RISE Floating Fishfood I'm pretty sure thats the name i'll check tonight. seems to work for my little pond.


----------



## Salmonid (Apr 14, 2004)

I use the Purina Game Fish Chow ( PGFC) its available at most feed stores and is reasonable. BTW I started feeding on Tuesday and to my suprise had a 100 fish waiting for me so I guess the time is right! water temps right at 50 degrees. 

Salmonid


----------



## rhino h (Feb 2, 2009)

Yea same here, i threw some food in sunday, and the fish went nuts!


----------



## [email protected] (Dec 22, 2006)

My first year I fed a 46% protein trout diet from Freedom Feeds but they went out of buisiness. After that I went to Game Fish Chow but switched to a mix of Aquamax 400 grower and Aquamax Largemouth. Both are 45% protein compared to the 32% protein Game Fish Chow. I get better growth from the Freedom and Aquamax pellets than the Game Fish Chow.


----------



## Salmonid (Apr 14, 2004)

Ryan, where do you get the Aquamax feed from ?? and how much for 50#? Locally all 3 feed stores all carry the PGFC. 

Salmonid


----------



## [email protected] (Dec 22, 2006)

I get it from a feed store in Plain City, they order it in. Anyone who sells Purina products can order Aquamax products. I can't remember what I'm paying but based on protein content, it was comparable to PGFC as long as it comes in on delivery with their regular order.
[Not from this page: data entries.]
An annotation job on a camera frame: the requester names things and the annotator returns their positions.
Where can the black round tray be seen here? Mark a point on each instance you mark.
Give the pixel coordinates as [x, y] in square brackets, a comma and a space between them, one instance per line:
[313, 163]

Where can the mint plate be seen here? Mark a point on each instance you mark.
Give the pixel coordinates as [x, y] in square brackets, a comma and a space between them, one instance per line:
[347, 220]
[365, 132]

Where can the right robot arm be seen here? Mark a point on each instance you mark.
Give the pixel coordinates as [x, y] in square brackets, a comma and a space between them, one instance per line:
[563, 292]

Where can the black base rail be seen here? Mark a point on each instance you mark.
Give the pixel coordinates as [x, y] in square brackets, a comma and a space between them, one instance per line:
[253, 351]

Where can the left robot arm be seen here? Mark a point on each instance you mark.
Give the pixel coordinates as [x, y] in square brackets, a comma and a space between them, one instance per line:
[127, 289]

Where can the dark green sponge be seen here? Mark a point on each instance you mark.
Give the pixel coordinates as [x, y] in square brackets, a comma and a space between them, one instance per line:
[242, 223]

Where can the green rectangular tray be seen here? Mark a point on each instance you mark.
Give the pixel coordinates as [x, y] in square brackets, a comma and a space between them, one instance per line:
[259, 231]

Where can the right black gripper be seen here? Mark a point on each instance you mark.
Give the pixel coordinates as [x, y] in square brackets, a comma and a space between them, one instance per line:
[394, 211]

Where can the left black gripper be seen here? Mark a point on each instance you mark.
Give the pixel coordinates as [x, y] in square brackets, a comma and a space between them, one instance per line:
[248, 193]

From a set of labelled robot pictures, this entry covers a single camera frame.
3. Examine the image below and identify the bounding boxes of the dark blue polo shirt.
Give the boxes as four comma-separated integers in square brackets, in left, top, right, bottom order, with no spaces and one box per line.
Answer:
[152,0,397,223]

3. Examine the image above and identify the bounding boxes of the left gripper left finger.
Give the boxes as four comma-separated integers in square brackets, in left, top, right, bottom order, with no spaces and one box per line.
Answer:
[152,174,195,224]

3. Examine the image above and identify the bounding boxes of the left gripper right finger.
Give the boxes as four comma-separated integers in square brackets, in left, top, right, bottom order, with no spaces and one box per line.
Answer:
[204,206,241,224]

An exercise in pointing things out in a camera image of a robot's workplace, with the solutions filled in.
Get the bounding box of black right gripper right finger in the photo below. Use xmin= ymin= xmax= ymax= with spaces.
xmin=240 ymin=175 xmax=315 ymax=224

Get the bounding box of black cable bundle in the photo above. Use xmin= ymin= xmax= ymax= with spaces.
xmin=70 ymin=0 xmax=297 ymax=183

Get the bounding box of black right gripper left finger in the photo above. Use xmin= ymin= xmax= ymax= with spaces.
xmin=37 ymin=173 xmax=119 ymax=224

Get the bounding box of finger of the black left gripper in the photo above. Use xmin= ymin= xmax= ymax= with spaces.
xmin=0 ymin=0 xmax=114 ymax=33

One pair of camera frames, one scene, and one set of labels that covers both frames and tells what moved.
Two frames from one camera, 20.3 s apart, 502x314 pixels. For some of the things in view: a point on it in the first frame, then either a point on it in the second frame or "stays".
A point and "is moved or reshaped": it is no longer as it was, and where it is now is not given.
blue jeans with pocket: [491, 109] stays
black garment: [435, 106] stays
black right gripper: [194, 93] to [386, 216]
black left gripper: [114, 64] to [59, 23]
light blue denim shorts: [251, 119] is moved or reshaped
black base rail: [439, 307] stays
When comparing prices of feeds I use this formula

Cost per bag/(pounds per bag x %protein)

It will tell you how much your paying per pound of protein in the bag. 
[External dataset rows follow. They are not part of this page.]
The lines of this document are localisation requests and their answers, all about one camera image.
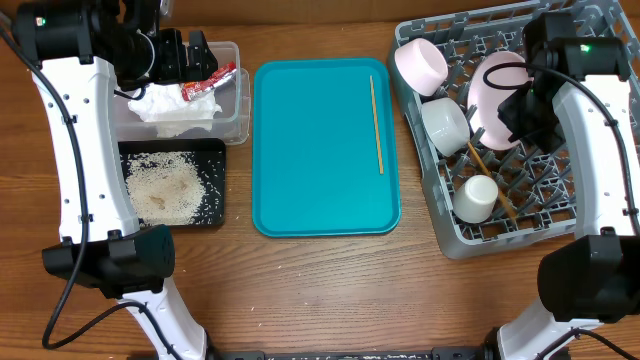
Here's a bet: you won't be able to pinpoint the red snack wrapper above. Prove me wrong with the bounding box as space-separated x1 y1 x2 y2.
181 62 237 102

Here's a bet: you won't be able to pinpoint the white napkin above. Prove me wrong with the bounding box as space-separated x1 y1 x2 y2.
128 84 222 122

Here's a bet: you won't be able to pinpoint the pink round plate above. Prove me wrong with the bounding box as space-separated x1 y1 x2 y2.
467 51 525 151

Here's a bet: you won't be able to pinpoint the grey small bowl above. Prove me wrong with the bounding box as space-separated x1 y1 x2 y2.
421 98 470 157

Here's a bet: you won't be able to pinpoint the wooden chopstick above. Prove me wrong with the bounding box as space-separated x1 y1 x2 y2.
369 75 384 175
465 141 519 224

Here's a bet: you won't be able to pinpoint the white cup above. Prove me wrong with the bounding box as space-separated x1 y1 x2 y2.
453 175 499 223

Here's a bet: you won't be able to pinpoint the pink bowl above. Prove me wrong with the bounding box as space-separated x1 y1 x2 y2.
394 38 448 96

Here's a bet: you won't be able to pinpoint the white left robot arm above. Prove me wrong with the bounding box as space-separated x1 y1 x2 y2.
1 0 218 359

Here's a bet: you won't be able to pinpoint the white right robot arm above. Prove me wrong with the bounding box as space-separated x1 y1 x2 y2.
477 12 639 359

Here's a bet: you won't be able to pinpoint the grey dishwasher rack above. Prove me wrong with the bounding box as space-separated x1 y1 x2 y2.
387 0 640 260

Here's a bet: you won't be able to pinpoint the clear plastic bin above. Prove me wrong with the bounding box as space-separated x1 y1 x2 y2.
113 41 251 145

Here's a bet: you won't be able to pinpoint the black plastic tray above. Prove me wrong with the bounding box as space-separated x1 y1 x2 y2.
117 137 228 230

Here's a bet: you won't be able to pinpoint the pile of rice grains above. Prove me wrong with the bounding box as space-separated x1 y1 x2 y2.
119 149 226 227

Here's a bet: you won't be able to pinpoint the teal serving tray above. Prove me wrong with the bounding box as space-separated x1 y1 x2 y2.
252 58 402 238

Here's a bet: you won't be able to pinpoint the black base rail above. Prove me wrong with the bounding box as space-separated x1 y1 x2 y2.
213 345 501 360
For example, say a 50lb bag of Gamefish Chow costs $25 a has 32% protein: This works out to $1.56 per pound of protein. 

For comparison, say a 50lb bag of Aquamax costs $32 and has 46% protein: This works out to $1.39 per pound of protein.

Protein is the most expensive part of good quality feeds. Beware however that some cheaper feeds will use low quality ingredients such as chicken feathers to boost their protein numbers.


----------